Lemma 34.9.2 (03L7)—The Stacks project

Lemma 34.9.2. Let $T$ be a scheme. Let $\{ f_ i : T_ i \to T\} _{i \in I}$ be a family of morphisms of schemes with target $T$. The following are equivalent

$\{ f_ i : T_ i \to T\} _{i \in I}$ is an fpqc covering,
each $f_ i$ is flat and for every affine open $U \subset T$ there exist quasi-compact opens $U_ i \subset T_ i$ which are almost all empty, such that $U = \bigcup f_ i(U_ i)$,
each $f_ i$ is flat and there exists an affine open covering $T = \bigcup _{\alpha \in A} U_\alpha $ and for each $\alpha \in A$ there exist $i_{\alpha , 1}, \ldots , i_{\alpha , n(\alpha )} \in I$ and quasi-compact opens $U_{\alpha , j} \subset T_{i_{\alpha , j}}$ such that $U_\alpha = \bigcup _{j = 1, \ldots , n(\alpha )} f_{i_{\alpha , j}}(U_{\alpha , j})$.
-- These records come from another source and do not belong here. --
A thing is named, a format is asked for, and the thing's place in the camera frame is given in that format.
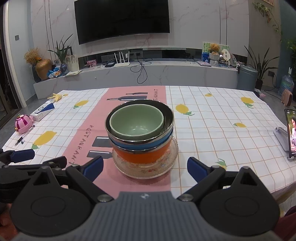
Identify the blue snack bags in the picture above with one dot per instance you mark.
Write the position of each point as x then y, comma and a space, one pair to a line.
56, 72

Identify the teddy bear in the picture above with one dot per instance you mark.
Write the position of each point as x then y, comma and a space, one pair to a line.
214, 49

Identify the orange steel bowl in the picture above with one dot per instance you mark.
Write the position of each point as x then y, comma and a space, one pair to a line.
145, 156

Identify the white blue box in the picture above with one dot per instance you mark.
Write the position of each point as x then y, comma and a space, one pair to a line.
42, 111

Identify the water bottle jug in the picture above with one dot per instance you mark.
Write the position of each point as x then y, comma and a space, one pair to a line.
286, 83

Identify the blue steel bowl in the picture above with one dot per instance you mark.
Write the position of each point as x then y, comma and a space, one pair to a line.
166, 131

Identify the gold vase dried flowers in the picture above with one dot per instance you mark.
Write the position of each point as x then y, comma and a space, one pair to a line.
40, 66

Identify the phone on stand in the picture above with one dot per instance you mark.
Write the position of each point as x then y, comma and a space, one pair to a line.
286, 136

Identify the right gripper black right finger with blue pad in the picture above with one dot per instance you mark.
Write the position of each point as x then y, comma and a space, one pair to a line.
207, 178

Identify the grey-green trash bin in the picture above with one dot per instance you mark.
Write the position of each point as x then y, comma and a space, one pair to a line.
247, 77

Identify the black pen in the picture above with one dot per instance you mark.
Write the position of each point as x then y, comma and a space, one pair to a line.
21, 139

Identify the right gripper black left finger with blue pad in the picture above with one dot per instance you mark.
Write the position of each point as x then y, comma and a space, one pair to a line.
81, 179

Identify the tall green floor plant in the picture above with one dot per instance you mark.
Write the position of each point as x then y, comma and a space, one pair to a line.
261, 65

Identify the pink round toy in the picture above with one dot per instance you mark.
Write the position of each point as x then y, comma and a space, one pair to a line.
23, 123

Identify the lemon grid tablecloth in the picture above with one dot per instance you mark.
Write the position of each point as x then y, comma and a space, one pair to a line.
225, 127

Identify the green potted plant white pot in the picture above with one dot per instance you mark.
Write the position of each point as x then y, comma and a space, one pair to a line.
68, 61

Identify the black television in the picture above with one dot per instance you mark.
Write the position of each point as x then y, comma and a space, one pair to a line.
98, 20

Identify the yellow banana toy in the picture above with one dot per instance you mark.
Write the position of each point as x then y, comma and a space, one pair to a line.
55, 98

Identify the clear glass plate with flowers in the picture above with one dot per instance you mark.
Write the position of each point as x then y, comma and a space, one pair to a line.
148, 171

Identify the green ceramic bowl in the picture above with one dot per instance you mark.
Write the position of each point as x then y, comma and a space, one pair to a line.
136, 122

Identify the white wifi router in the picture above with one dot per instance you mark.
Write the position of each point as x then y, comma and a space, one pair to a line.
120, 60

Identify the pink restaurant placemat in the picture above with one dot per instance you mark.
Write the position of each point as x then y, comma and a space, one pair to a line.
92, 136

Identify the pink heater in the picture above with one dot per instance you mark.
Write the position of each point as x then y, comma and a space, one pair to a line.
286, 97

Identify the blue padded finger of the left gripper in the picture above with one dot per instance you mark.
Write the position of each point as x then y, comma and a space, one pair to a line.
11, 156
If $T$ is quasi-separated, these are also equivalent to

each $f_ i$ is flat, and for every $t \in T$ there exist $i_1, \ldots , i_ n \in I$ and quasi-compact opens $U_ j \subset T_{i_ j}$ such that $\bigcup _{j = 1, \ldots , n} f_{i_ j}(U_ j)$ is a (not necessarily open) neighbourhood of $t$ in $T$.

Proof. We omit the proof of the equivalence of (1), (2), and (3). From now on assume $T$ is quasi-separated. We prove (4) implies (2). Let $U \subset T$ be an affine open. To prove (2) it suffices to show that for every $t \in U$ there exist finitely many quasi-compact opens $U_ j \subset T_{i_ j}$ such that $f_{i_ j}(U_ j) \subset U$ and such that $\bigcup f_{i_ j}(U_ j)$ is a neighbourhood of $t$ in $U$. By assumption there do exist finitely many quasi-compact opens $U'_ j \subset T_{i_ j}$ such that such that $\bigcup f_{i_ j}(U'_ j)$ is a neighbourhood of $t$ in $T$. Since $T$ is quasi-separated we see that $U_ j = U'_ j \cap f_{i_ j}^{-1}(U) = (f_{i_ j}|_{U'_ j})^{-1}(U)$ is quasi-compact by Schemes, Lemma 26.21.14. Thus (2) holds. Since it is clear that (2) implies (4) the proof is finished. $\square$

Comments (5)

Comment #8469 by Ryo Suzuki on June 07, 2023 at 23:05

I think Lemma 03GI is used to deduce $U_j$ is quasi-compact. It might worth to note it explicitly.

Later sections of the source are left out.